However, analysts warn that a delay in interest rate cuts could have a significant impact on the recovery trajectory of the unlisted property sector.
According to Benjamin Martin-Henry, vice president of MSCI Research at MSCI, even as the market nears the end of the current cycle, the sector remains vulnerable to global uncertainties and is not immune to geopolitical risks.
Although the office sector continues to experience negative capital growth, Martin-Henry noted significant improvements from the second quarter results, reinforcing the view that the slowdown may be stabilizing across all sectors.
Centuria’s head of fund management, Jesse Curtis, also expects interest rate cuts to increase the number of transactions in unlisted commercial property.
“We are optimistic that unlisted commercial real estate market conditions will improve during calendar year 2025. Specifically, we expect transaction volume to increase now that rate hikes are more unlikely and the prospect of rate cuts looms on the horizon,” he said.
Curtis also noted a narrowing gap between sellers’ and buyers’ price expectations, signaling a favorable environment for increased transactions.
“This is a positive sign for more transactions in the new year, and we expect property values to recover,” he said. “Rate cuts will also reduce debt expenses for funds, which would, in turn, improve the likelihood of larger distributions. »
Office sector
The head of MSCI Research highlighted the MSCI/Mercer Australia Core Wholesale Monthly Property Fund Index, which tracks the performance of unlisted wholesale property funds, noting that office funds saw a 3 percent depreciation in the third quarter, bringing the total decline to 26.9 percent. hundred.
Martin-Henry explained that while the work-from-home trend continues to impact office values, the main driver has been the rising cost of debt, which has impacted all property types .

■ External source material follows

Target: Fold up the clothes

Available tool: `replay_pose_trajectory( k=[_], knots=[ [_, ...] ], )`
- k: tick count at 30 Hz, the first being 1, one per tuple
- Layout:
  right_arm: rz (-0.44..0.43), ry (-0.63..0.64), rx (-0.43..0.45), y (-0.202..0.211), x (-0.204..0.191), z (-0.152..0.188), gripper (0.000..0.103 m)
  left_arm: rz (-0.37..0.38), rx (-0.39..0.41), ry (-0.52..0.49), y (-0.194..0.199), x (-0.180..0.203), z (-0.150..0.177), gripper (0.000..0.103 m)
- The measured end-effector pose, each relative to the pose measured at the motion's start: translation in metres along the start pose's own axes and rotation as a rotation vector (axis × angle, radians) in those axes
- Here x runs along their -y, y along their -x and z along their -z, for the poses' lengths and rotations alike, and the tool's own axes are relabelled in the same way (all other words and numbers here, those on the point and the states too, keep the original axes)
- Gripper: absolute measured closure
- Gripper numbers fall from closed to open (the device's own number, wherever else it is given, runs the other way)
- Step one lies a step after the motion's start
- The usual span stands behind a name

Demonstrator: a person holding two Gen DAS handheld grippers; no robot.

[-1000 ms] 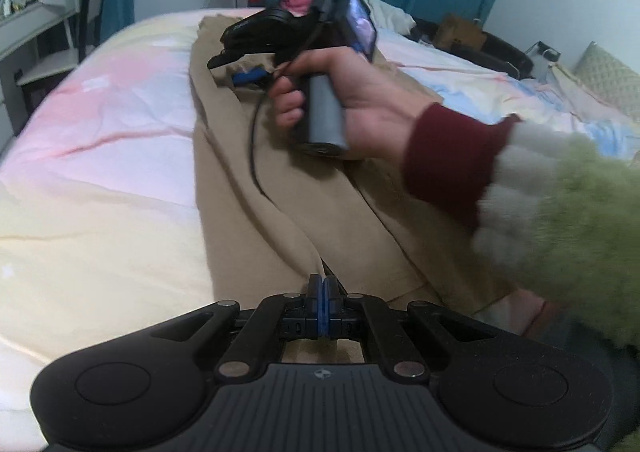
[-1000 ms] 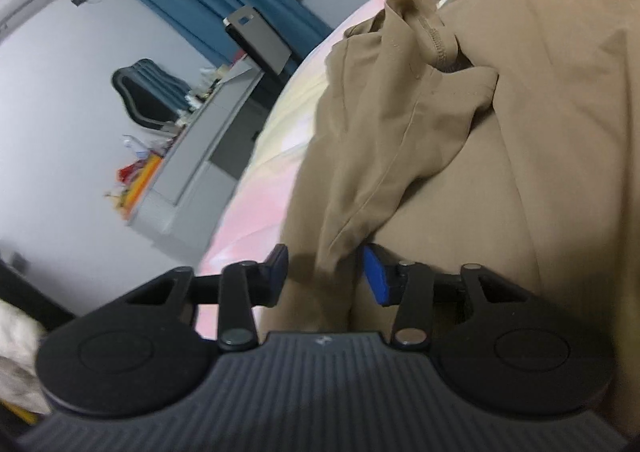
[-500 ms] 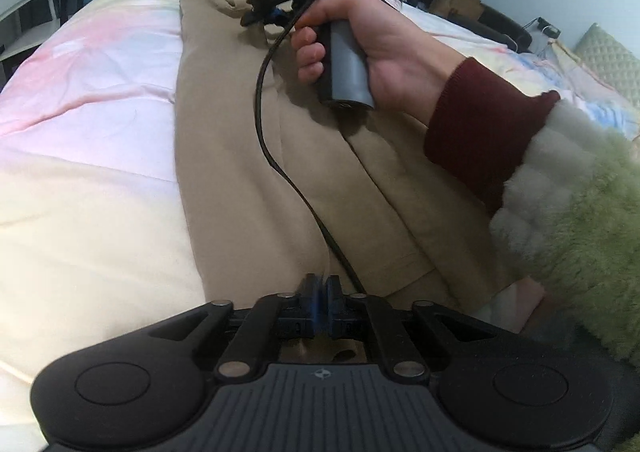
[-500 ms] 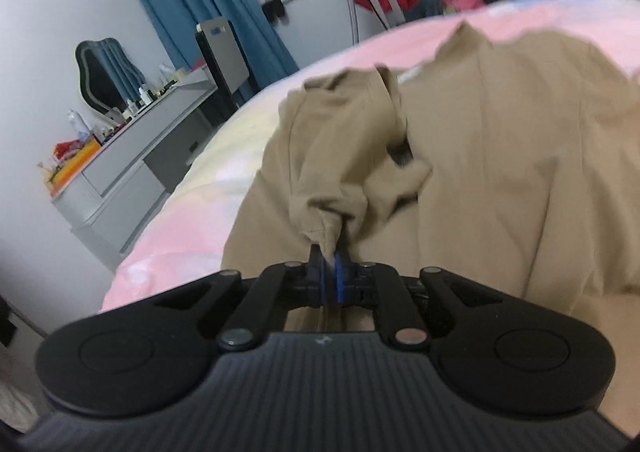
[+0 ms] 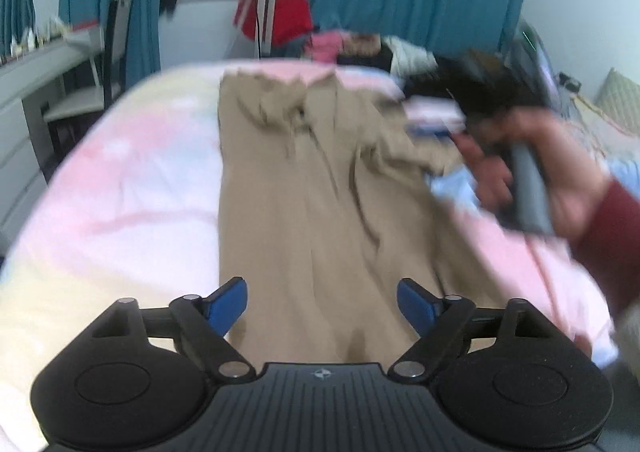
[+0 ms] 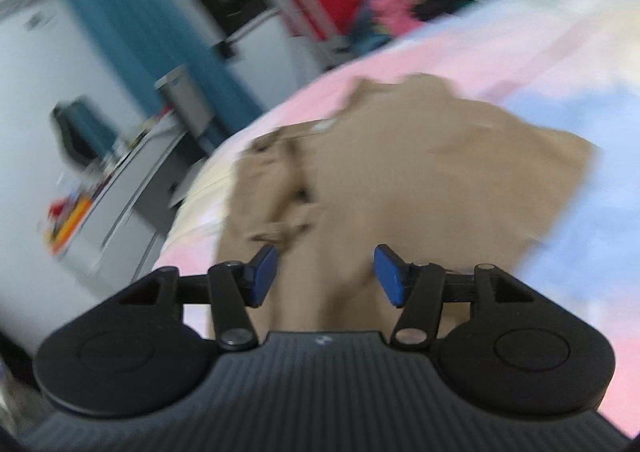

“While further losses are not good news, it is encouraging to see that the pace of decline is slowing, with this quarter’s result showing a marked improvement from the 8.7 percent recorded in the second quarter of 2024,” he said. he declared.
Martin-Henry noted that one fund in the index generated both positive total return and capital growth for the quarter, indicating that some segments of the market are beginning to recover, breaking away from the uniform declines seen over the last few years.
“Despite ongoing global uncertainties, the outlook for the office sector over the next 12 months appears more positive than previous ones,” he said.
According to Curtis, domestic office assets that have transacted recently have done so at or near book value, indicating that the value of office assets may be stabilizing.
He also expects other medium-term tailwinds, such as a return to big business and government mandates.
“We are already seeing an increase in public transport travel in major capital cities on the east coast, indicating that more workers are returning to the office, leading to an increase in demand and use of offices,” he said. he declared.
Headwinds
But even though confidence in unlisted commercial real estate assets is expected to improve in 2025, the sector will continue to face challenges from global uncertainty, including possible policy changes under the new Trump administration .
The head of MSCI Research expects some of Trump’s policies to be inflationary, although their overall impact is “still up for debate.”
“I’ve noticed more and more forecasters are increasing their forecasts for interest rate declines and unfortunately interest rates are a huge determining factor in the state of real estate and the cost of debt is still quite high,” he said.
“If inflation remains stable or even if inflation rises again, then it will be difficult for the RBA to cut rates and this will have a significant impact on property costs, meaning there will be a significant impact on the amount people can pay to buy commercial assets,” he added.